I naturally grew up with a needle between my fingers.
I started with simple stitches of my own design on scraps of cloth from my mother's sewing basket. Gradually I worked my way through the different sewing techniques: needlepoint, cross-stitch, huck weaving (Swedish embroidery seen below),all kinds of embroidery, crewel, counted-cross stitch and quilting. I learned to sew with a machine and kept myself and my dolls in simple little garments. I remember in particular, making my own complete outfit, a top and slacks, just in time for it's inaugural wearing on a 5th grade class field trip! I was in heaven.
As a child I never went anywhere without either a book to read or a project to stitch, and preferably both.
There are many life lessons that come from a childhood surrounded by multi-colored threads and fabrics, but for me the most profound is probably that sewing is seldom a linear thing. You can't quilt a beautiful quilt by starting at the beginning and working in a straight line to the end. Sewing and stitching beautifully, almost always consists of starting somewhere in the middle and working from that center out. As much as it may seem logical before actually trying it, creating a satisfying and beautiful piece of stitching is never a linear, top to bottom task.

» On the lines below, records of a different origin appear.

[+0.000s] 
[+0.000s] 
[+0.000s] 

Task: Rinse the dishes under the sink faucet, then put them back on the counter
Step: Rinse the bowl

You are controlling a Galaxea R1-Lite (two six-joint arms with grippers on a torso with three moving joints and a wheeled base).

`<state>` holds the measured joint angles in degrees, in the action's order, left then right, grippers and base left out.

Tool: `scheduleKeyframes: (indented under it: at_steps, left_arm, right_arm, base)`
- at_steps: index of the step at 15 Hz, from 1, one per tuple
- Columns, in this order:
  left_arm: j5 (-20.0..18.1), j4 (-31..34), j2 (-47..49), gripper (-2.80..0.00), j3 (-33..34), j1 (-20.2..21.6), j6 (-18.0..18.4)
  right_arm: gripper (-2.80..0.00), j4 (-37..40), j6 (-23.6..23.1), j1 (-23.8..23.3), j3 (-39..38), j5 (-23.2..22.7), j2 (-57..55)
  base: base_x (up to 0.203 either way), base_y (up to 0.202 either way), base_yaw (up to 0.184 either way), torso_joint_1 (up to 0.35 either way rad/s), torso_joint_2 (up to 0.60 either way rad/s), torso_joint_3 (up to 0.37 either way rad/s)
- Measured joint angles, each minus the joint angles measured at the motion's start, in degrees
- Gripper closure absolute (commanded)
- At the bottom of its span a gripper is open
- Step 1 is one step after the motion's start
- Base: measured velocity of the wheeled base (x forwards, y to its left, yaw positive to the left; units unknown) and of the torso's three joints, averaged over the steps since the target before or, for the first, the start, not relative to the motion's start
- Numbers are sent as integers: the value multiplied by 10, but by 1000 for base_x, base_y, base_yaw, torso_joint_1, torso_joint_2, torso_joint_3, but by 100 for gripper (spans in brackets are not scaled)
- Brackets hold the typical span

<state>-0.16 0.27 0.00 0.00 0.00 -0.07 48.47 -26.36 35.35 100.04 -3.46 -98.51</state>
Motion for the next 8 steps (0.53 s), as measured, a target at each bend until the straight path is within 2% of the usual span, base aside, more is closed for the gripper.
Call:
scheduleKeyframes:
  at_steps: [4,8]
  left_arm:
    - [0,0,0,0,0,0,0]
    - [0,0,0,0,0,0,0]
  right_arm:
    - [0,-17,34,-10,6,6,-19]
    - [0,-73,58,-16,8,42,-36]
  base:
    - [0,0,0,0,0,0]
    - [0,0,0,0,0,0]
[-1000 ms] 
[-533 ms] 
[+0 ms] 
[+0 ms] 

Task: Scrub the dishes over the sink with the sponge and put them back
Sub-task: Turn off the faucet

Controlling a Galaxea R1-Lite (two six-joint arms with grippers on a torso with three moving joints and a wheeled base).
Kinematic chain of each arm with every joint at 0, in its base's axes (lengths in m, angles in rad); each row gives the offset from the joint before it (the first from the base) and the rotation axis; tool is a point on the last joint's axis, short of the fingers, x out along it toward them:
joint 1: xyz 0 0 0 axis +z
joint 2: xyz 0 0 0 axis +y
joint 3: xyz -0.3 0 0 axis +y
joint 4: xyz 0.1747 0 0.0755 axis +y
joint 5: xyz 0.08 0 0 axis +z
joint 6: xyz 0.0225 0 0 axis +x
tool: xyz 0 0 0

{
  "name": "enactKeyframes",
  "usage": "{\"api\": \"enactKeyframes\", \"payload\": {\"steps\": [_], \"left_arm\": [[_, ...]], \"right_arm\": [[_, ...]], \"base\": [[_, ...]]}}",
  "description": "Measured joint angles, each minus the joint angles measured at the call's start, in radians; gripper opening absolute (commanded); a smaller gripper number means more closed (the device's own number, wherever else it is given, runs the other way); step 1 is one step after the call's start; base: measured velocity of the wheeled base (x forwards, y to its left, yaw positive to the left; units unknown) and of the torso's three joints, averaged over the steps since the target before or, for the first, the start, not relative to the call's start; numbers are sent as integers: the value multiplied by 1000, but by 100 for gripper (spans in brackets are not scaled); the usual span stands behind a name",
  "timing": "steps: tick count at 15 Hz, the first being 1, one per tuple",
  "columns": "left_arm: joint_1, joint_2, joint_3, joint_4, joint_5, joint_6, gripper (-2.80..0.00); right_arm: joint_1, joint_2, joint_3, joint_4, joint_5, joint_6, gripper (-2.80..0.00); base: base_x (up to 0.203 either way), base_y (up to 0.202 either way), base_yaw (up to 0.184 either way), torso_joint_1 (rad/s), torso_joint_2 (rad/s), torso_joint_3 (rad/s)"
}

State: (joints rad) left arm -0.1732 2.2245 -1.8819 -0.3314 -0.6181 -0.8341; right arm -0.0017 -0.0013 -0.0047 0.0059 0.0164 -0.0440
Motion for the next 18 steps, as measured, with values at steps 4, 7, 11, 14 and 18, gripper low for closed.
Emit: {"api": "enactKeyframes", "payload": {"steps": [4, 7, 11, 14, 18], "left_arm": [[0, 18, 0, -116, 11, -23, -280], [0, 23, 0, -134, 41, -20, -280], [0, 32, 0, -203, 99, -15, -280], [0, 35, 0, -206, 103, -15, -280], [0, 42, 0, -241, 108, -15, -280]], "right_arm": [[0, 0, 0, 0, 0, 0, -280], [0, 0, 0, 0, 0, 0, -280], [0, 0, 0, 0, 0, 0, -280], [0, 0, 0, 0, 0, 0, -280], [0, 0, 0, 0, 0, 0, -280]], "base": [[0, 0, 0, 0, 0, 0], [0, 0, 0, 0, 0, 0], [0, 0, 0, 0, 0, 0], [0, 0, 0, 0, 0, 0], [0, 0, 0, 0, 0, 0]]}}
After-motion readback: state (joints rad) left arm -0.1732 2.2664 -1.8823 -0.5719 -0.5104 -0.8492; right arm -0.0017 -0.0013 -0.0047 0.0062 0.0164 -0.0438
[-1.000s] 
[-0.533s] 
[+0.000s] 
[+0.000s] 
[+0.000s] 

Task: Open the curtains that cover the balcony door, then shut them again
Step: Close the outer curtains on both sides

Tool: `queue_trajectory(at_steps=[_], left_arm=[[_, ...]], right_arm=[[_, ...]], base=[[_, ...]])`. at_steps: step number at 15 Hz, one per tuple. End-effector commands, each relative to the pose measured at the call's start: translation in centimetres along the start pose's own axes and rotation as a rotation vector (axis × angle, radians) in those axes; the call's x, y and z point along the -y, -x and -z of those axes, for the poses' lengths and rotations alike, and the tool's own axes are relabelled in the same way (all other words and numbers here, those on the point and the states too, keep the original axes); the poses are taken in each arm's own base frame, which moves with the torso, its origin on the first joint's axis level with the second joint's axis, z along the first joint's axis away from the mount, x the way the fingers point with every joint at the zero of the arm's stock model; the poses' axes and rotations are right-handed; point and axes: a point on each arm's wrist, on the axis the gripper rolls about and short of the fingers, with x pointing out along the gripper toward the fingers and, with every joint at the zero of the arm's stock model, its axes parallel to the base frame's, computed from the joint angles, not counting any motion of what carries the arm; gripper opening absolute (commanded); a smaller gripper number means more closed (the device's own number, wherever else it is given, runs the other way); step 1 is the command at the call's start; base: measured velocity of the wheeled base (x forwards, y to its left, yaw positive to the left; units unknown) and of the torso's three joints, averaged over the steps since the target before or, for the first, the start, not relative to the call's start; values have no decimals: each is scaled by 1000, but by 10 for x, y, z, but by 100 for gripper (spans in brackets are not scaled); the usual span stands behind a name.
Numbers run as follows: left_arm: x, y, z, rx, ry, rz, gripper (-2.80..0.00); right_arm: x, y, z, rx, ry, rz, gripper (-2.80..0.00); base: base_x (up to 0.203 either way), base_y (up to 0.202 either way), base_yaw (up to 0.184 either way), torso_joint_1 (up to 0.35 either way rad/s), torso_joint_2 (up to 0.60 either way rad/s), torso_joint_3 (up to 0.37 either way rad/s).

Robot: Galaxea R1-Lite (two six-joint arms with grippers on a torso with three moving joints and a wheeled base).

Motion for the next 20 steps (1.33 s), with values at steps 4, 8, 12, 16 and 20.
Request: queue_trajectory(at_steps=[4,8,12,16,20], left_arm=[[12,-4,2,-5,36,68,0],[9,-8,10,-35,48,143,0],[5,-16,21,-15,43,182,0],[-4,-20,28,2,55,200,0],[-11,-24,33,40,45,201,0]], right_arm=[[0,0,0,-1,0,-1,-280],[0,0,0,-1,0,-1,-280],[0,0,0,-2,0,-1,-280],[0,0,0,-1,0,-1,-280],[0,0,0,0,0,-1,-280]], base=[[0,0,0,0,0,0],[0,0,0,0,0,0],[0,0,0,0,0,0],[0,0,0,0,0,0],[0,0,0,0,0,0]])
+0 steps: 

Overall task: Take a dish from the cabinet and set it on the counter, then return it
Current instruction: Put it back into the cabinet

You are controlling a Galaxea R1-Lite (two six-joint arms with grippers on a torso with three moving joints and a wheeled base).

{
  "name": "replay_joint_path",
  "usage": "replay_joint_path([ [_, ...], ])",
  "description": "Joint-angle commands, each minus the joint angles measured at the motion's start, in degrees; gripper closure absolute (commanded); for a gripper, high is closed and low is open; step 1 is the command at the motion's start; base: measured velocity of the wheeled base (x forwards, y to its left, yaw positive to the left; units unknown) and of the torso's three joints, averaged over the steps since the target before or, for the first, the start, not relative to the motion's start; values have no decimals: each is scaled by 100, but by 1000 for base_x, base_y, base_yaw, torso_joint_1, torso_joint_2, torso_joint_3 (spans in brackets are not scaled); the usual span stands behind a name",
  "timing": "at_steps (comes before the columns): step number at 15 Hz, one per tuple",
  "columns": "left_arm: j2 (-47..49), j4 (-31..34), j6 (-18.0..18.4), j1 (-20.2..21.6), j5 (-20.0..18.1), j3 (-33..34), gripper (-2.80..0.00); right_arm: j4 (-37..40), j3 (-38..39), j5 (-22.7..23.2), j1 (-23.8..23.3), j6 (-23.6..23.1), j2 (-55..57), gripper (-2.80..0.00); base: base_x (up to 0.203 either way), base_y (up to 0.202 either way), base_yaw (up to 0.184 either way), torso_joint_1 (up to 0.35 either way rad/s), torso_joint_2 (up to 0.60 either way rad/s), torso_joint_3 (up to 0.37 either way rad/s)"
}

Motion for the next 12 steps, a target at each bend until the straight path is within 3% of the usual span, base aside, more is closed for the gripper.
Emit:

Let me try to explain. Think of something that seems very linear to the eye, for instance the huck weaving example above. It sure looks to the eye as if you start at the edge and stitch horizontally right across the bottom of that towel. "Hucking", done on huck toweling with a special fabric surface for the stitches to be "woven" under, is actually begun right smack in the middle of the towel. You fold that baby in half, find the middle, and stitch a middle guide stitch to be removed later so you don't lose track of the middle as you sew! You then work your stitches out and away from the center, returning to the center point every time you need a reference. This is the only way a pattern will be sure to center and end on both sides with matching edges. If you were to try any other method, you'd either end up lopsided, or you'd end up with taking out lots of stitches (a subject for another blog on another day!)
The same is true with quilting. Start in the center as you piece together your pieces. Usually pieced quilts are done in small sections, and the sections (worked from a center-point out if they artist knows what they are doing) are then brought together in a larger and larger piece, consistently working from the center out.
This is even true when constructing a garment of clothing. "Now a shirt can't be started from the center," you argue. "Start at the top of the top and work to the bottom of the bottom... collar first, hem at the bottom last," you might think. Wrong. You will have nothing your pet boa constrictor will be even able to slither into if you follow that method. You start always with constructing the center of the garment, and work up and down from the center, working in a logical progression so that pieces are stitched on in a manner that allows the next piece to be attached. Example. You attach a yoke of a shirt to the body and the collar to the yoke, before you can begin to attach the arms, the front placket or sew up the sides. You must have a center from which to anchor the work that will flow out of it.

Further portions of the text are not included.